Talbot was designated for assignment on July 31, 2011, to make room on the 40-man roster for Ubaldo Jiménez. He accepted his assignment and was sent to the Triple-A Columbus Clippers on August 5. Talbot returned to the Indians' roster again on September 24 and made his final MLB start that day. On October 18, he was removed from the 40-man roster and sent outright to Columbus, but he rejected the assignment and elected free agency. In 12 total starts for Cleveland in 2011, Talbot compiled a 2–6 record and 6.64 ERA with 36 strikeouts across 63 2/3 innings pitched.

===Samsung Lions===
On December 1, 2011, Talbot signed with the Samsung Lions of the KBO League. In 25 starts for Samsung, Talbot compiled a 14–3 record and 3.97 ERA with 68 strikeouts across 138 1/3 innings pitched. He became a free agent following the 2012 season.

===Miami Marlins===
On January 23, 2013, Talbot signed a minor league contract with the Miami Marlins. He made three rehab assignments split between the rookie-level Gulf Coast League Marlins and Triple-A New Orleans Zephyrs. Talbot was released by the Marlins organization on August 5.

===New York Mets===
On August 20, 2013, Talbot signed a minor league contract with the New York Mets organization and was assigned to the Triple-A Las Vegas 51s. He became a free agent on November 4.

===Long Island Ducks===
On June 30, 2014, Talbot signed with the Long Island Ducks of the Atlantic League of Professional Baseball. In nine appearances (seven starts) for Long Island, Talbot posted a 3-2 record and 4.14 ERA with 26 strikeouts over 37 innings of work.

===Lamigo Monkeys===
On August 25, 2014, Talbot signed with the Lamigo Monkeys of the Chinese Professional Baseball League. In six starts for the Monkeys, he posted a 3-3 record and 2.60 ERA with 30 strikeouts across 34 2/3 innings pitched. Talbot became a free agent following the season.

===Hanwha Eagles===
On December 5, 2014, Talbot signed with the Hanwha Eagles of the KBO League.
 Talbot made 30 starts for the Eagles during the 2015 season, compiling a 10-11 record and 4.72 ERA with 120 strikeouts across 156 1/3 innings pitched. He became a free agent following the season.

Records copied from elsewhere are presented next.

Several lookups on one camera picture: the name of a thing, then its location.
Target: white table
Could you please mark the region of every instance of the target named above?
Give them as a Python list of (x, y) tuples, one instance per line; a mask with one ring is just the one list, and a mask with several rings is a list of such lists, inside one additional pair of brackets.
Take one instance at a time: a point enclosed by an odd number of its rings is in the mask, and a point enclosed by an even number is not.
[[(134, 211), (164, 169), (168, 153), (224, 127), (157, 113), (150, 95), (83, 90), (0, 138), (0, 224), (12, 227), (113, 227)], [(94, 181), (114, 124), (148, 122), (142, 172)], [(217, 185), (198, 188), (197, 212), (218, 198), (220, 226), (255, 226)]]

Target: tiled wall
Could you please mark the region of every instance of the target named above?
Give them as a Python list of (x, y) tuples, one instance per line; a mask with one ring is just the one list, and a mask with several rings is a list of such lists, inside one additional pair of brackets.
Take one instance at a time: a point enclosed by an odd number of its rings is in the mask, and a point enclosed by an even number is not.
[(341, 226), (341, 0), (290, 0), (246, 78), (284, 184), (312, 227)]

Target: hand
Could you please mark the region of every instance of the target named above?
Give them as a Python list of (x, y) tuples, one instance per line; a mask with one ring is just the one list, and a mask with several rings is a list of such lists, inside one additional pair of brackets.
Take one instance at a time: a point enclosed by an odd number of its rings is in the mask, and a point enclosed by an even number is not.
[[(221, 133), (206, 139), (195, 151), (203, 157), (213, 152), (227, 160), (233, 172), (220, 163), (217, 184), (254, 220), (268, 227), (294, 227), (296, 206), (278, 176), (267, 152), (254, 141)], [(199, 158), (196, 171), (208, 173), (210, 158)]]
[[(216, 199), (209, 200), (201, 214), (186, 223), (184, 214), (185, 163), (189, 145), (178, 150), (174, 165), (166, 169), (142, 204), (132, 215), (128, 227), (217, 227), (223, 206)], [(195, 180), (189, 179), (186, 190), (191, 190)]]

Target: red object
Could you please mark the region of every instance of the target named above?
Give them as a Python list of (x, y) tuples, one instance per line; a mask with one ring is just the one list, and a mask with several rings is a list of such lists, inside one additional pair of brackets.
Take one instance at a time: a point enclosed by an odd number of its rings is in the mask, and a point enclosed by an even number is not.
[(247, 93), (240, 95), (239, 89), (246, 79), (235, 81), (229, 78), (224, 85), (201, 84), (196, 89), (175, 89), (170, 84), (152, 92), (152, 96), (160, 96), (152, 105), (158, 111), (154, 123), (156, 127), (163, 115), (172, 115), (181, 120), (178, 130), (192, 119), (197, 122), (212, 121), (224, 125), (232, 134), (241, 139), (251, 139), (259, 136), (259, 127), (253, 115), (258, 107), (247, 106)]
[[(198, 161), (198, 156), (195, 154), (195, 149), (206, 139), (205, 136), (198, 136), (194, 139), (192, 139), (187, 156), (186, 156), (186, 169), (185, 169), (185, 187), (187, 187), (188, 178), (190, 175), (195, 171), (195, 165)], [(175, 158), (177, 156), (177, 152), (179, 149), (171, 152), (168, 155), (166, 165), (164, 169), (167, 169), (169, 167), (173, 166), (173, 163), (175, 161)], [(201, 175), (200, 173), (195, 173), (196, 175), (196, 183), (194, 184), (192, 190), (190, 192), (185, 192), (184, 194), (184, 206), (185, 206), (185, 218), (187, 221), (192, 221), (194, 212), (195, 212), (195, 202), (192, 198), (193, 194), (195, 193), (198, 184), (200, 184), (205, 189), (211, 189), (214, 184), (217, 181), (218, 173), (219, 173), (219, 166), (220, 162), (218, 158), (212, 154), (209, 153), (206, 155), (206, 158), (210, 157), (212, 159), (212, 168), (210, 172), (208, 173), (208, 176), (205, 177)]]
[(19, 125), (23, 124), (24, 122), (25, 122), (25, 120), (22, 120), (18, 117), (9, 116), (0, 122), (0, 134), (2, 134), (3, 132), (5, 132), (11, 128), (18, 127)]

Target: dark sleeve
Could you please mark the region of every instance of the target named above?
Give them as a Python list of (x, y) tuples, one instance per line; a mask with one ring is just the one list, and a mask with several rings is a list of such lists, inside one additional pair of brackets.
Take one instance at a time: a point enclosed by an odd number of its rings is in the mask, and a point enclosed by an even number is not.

===Lamigo Monkeys (second stint)===
On April 8, 2016, Talbot signed with the Rieleros de Aguascalientes of the Mexican League. He never appeared in a game before returning to Taiwan.

On June 10, 2016, Talbot announced that he would return to the Lamigo Monkeys of the Chinese Professional Baseball League. In 14 starts for Lamigo, he logged a 2-5 record and 5.07 ERA with 58 strikeouts over 76 1/3 innings of work. Talbot became a free agent following the season.

===Sugar Land Skeeters===
On May 20, 2017, Talbot signed with the Sugar Land Skeeters of the Atlantic League of Professional Baseball. In 21 appearances (19 starts) for Sugar Land, he registered a 9-3 record and 3.03 ERA with 108 strikeouts over 110 innings of work.

Talbot made five starts for the Skeeters in 2018, compiling a 3-1 record and 1.93 ERA with 19 strikeouts across 28 innings pitched.

===Cleveland Indians (second stint)===
On May 23, 2018, Talbot's contract was purchased by the Cleveland Indians organization. In 18 games (17 starts) for the Triple-A Columbus Clippers, he logged a 4–5 record and 2.52 ERA with 64 strikeouts across 103 2/3 innings pitched. Talbot elected free agency following the season on November 2.

===Sugar Land Skeeters (second stint)===
On March 6, 2019, Talbot signed with the Sugar Land Skeeters of the Atlantic League of Professional Baseball. In seven starts for the Skeeters, Talbot compiled a 1-3 record and 3.93 ERA with 28 strikeouts across 34 1/3 innings pitched.

===Cleveland Indians (third stint)===
On June 5, 2019, the Cleveland Indians again purchased Talbot's contract from the Skeeters. He returned to the Triple-A Columbus Clippers, where he logged a 3–3 record and 5.37 ERA with 37 strikeouts across 12 games (11 starts). Talbot elected free agency following the season on November 4.